** Opening Data records block **
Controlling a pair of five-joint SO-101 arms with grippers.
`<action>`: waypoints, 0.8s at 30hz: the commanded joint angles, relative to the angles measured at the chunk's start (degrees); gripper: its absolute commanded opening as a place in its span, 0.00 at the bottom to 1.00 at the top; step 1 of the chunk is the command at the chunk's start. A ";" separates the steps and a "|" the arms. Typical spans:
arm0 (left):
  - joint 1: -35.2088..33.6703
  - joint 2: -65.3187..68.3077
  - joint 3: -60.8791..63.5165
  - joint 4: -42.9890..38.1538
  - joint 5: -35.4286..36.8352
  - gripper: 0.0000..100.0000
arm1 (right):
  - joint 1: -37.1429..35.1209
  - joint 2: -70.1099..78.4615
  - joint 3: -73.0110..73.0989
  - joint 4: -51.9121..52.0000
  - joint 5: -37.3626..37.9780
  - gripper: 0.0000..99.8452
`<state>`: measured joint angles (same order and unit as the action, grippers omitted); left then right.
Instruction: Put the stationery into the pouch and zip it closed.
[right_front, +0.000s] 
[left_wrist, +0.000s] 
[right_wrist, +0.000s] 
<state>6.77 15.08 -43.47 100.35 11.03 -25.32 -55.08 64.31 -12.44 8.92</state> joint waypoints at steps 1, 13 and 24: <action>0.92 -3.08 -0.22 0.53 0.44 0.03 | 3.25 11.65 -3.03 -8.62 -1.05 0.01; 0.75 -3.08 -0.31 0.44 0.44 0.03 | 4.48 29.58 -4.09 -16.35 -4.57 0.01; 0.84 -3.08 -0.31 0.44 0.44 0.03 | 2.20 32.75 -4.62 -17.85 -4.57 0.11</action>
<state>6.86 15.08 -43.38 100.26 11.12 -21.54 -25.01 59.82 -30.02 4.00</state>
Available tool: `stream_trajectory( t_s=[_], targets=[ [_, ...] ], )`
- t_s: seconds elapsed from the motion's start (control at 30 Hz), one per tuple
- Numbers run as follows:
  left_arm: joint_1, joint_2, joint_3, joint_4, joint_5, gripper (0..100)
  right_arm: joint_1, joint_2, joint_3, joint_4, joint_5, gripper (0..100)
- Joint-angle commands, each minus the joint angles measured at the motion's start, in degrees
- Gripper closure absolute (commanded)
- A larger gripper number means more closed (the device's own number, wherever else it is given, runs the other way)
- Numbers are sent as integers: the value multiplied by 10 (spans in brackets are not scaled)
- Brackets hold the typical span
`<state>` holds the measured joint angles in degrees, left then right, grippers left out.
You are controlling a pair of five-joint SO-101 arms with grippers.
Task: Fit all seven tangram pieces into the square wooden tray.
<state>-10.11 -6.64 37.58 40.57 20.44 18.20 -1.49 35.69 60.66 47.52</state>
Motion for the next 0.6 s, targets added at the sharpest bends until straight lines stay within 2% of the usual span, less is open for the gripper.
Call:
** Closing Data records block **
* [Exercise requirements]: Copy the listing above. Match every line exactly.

* [Output of the task]:
Controlling a pair of five-joint SO-101 arms with grippers.
`<action>`: waypoints, 0.8s at 30hz: the commanded joint angles, relative to the angles measured at the chunk's start (degrees); gripper: its absolute commanded opening as a place in its span, 0.00 at the bottom to 1.00 at the top; step 1 of the chunk is the command at the chunk's start. A ";" separates the steps and a "|" the arms. Typical spans:
arm0 (left):
  - joint 1: -35.2088..33.6703
  - joint 2: -65.3187..68.3077
  - joint 3: -60.8791..63.5165
  - joint 4: -42.9890..38.1538
  - joint 5: -35.4286..36.8352
  - gripper: 0.0000..100.0000
arm1 (right):
  - joint 1: -37.1429..35.1209
  - joint 2: -70.1099..78.4615
  - joint 3: -73.0110..73.0989
  - joint 4: -51.9121..52.0000
  - joint 5: -37.3626..37.9780
  - gripper: 0.0000..99.8452
`<state>`: measured joint angles (same order and unit as the action, grippers omitted); left then right.
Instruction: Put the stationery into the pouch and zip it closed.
[right_front, +0.000s] 
[left_wrist, +0.000s] 
[right_wrist, +0.000s] 
<state>6.77 15.08 -43.47 100.35 11.03 -25.32 -55.08 64.31 -12.44 8.92</state> joint waypoints at steps 1, 13 and 24: <action>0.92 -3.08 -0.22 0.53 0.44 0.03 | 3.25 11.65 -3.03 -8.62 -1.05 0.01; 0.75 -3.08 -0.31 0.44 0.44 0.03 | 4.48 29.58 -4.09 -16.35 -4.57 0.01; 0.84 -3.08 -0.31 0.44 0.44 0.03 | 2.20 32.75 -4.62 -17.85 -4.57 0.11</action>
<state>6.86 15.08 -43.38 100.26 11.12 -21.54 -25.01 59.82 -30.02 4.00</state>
Available tool: `stream_trajectory( t_s=[_], targets=[ [_, ...] ], )`
- t_s: seconds elapsed from the motion's start (control at 30 Hz), one per tuple
- Numbers run as follows:
  left_arm: joint_1, joint_2, joint_3, joint_4, joint_5, gripper (0..100)
  right_arm: joint_1, joint_2, joint_3, joint_4, joint_5, gripper (0..100)
- Joint-angle commands, each minus the joint angles measured at the motion's start, in degrees
- Gripper closure absolute (commanded)
- A larger gripper number means more closed (the device's own number, wherever else it is given, runs the other way)
- Numbers are sent as integers: the value multiplied by 10 (spans in brackets are not scaled)
- Brackets hold the typical span
`<state>` holds the measured joint angles in degrees, left then right, grippers left out.
You are controlling a pair of five-joint SO-101 arms with grippers.
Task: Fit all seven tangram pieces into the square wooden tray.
<state>-10.11 -6.64 37.58 40.57 20.44 18.20 -1.49 35.69 60.66 47.52</state>
Motion for the next 0.6 s, targets added at the sharpest bends until straight lines stay within 2% of the usual span, less is open for the gripper.
Call:

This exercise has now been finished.